EXERCISE: If a line in the data below contains the word "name", copy it out.

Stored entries
* * * * * * *
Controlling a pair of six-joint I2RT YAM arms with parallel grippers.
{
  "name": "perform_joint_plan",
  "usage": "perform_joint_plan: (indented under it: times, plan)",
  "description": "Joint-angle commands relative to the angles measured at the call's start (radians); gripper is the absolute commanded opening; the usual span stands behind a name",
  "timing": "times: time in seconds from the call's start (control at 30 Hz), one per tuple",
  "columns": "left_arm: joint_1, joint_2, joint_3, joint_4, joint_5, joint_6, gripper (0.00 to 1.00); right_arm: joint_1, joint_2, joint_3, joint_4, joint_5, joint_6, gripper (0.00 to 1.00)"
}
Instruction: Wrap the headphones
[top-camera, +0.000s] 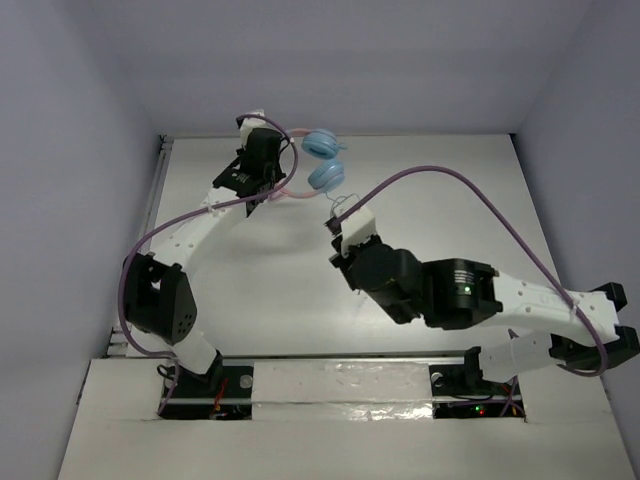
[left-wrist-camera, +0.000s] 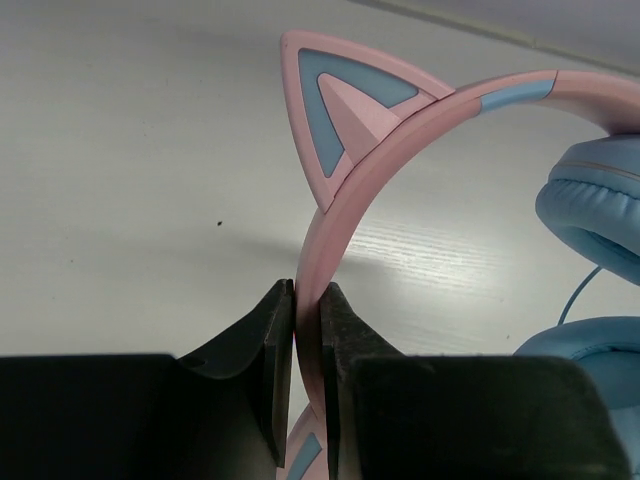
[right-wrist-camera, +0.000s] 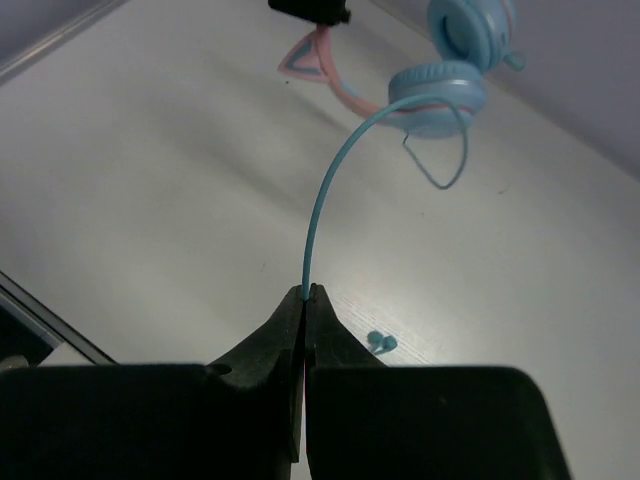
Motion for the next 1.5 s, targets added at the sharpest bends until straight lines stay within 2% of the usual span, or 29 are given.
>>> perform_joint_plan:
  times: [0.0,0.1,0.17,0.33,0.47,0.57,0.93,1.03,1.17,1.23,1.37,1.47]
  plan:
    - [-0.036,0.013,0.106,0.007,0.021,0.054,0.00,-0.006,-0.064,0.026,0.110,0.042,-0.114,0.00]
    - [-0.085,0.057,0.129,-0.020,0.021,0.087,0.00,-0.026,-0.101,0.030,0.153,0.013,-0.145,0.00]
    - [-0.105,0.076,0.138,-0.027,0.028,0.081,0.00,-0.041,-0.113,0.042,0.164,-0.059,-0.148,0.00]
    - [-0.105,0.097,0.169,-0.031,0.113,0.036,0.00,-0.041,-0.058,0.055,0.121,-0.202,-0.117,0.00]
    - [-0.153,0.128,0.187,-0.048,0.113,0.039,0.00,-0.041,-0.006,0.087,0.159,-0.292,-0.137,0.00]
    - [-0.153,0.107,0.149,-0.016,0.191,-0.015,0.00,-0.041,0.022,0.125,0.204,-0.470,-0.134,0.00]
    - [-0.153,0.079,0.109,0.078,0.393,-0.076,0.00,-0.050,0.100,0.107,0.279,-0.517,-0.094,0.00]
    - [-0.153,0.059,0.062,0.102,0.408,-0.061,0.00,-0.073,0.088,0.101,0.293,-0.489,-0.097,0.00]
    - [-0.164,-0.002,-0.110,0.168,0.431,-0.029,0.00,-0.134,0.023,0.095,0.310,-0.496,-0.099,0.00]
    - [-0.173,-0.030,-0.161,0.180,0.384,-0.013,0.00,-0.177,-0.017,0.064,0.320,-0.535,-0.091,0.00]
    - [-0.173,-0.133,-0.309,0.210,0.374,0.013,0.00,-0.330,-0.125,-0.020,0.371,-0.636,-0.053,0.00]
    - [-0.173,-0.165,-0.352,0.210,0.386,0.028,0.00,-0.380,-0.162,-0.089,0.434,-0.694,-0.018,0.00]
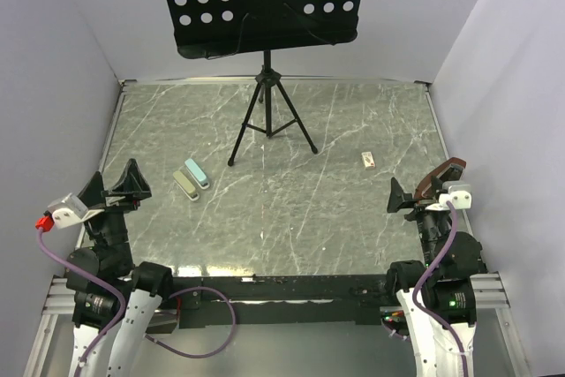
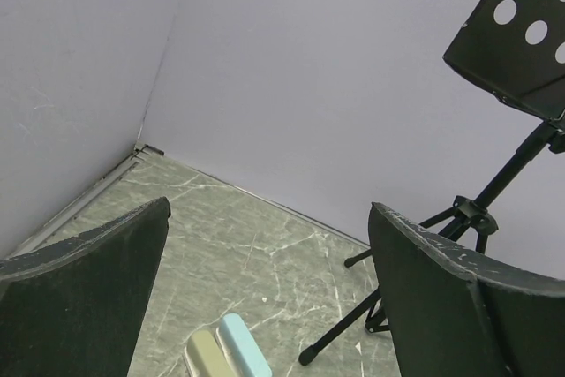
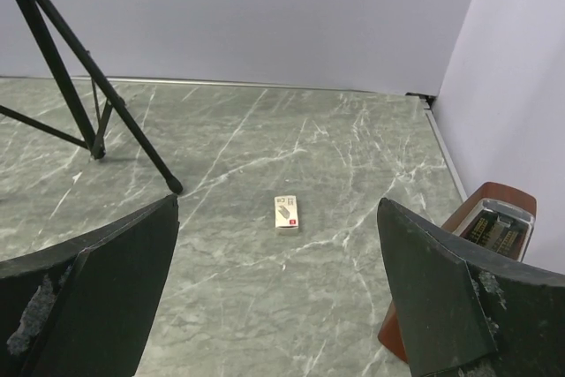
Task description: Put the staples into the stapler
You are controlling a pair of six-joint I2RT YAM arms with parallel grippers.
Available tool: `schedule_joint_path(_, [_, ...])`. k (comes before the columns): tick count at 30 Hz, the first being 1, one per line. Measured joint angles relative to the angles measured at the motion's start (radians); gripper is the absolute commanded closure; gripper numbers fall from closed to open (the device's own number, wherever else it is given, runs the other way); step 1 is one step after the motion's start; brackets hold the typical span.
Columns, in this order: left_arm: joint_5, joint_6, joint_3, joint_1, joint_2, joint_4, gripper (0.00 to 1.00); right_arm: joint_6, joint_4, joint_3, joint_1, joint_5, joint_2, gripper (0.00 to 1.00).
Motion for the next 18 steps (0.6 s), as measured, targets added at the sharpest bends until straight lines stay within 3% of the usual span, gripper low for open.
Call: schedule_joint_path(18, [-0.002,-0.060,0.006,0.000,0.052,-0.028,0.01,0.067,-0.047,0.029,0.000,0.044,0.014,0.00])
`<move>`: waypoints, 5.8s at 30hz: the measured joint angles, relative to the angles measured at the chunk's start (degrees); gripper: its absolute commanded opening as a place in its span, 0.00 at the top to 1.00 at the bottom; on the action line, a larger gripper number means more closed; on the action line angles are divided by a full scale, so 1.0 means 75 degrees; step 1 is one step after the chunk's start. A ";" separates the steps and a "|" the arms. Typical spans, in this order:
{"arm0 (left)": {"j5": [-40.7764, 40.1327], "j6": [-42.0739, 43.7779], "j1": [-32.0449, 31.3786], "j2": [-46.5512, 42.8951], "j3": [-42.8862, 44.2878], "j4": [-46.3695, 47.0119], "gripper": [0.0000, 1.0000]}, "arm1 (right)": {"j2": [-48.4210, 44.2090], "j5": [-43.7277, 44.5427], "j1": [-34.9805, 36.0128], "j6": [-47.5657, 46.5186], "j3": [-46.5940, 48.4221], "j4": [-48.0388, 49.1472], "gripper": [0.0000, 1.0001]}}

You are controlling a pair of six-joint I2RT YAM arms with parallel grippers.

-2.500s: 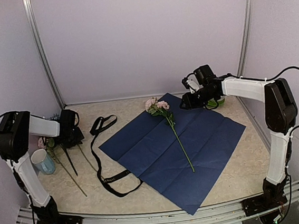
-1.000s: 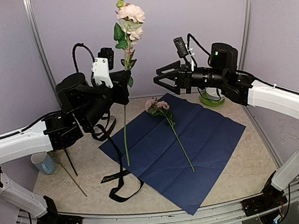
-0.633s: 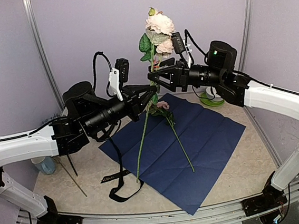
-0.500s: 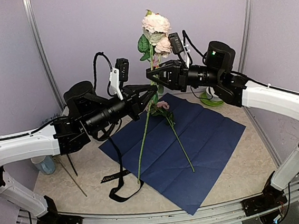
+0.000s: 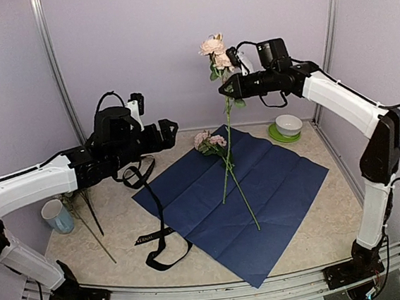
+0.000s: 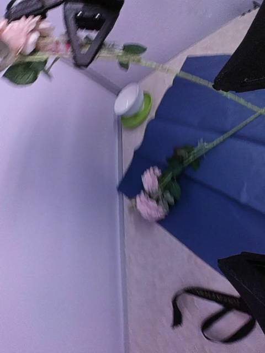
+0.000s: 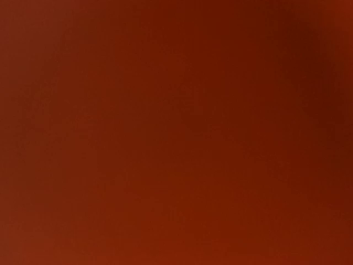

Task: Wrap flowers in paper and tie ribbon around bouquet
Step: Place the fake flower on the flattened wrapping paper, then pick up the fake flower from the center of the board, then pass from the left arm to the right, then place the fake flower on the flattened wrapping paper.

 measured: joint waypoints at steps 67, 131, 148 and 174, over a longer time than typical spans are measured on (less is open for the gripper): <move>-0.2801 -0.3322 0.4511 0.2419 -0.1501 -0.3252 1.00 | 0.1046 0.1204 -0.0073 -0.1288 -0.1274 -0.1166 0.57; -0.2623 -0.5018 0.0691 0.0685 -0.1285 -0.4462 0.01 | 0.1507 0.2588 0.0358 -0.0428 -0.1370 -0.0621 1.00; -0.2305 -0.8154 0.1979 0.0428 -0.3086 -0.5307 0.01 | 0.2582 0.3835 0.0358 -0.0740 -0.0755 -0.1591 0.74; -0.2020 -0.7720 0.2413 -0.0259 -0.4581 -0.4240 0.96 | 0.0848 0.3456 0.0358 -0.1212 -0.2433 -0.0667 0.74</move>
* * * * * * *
RESPONSE AREA:
  "name": "perform_joint_plan",
  "description": "Joint-angle commands relative to the angles measured at the call's start (radians); gripper is the absolute commanded opening; the usual span stands behind a name",

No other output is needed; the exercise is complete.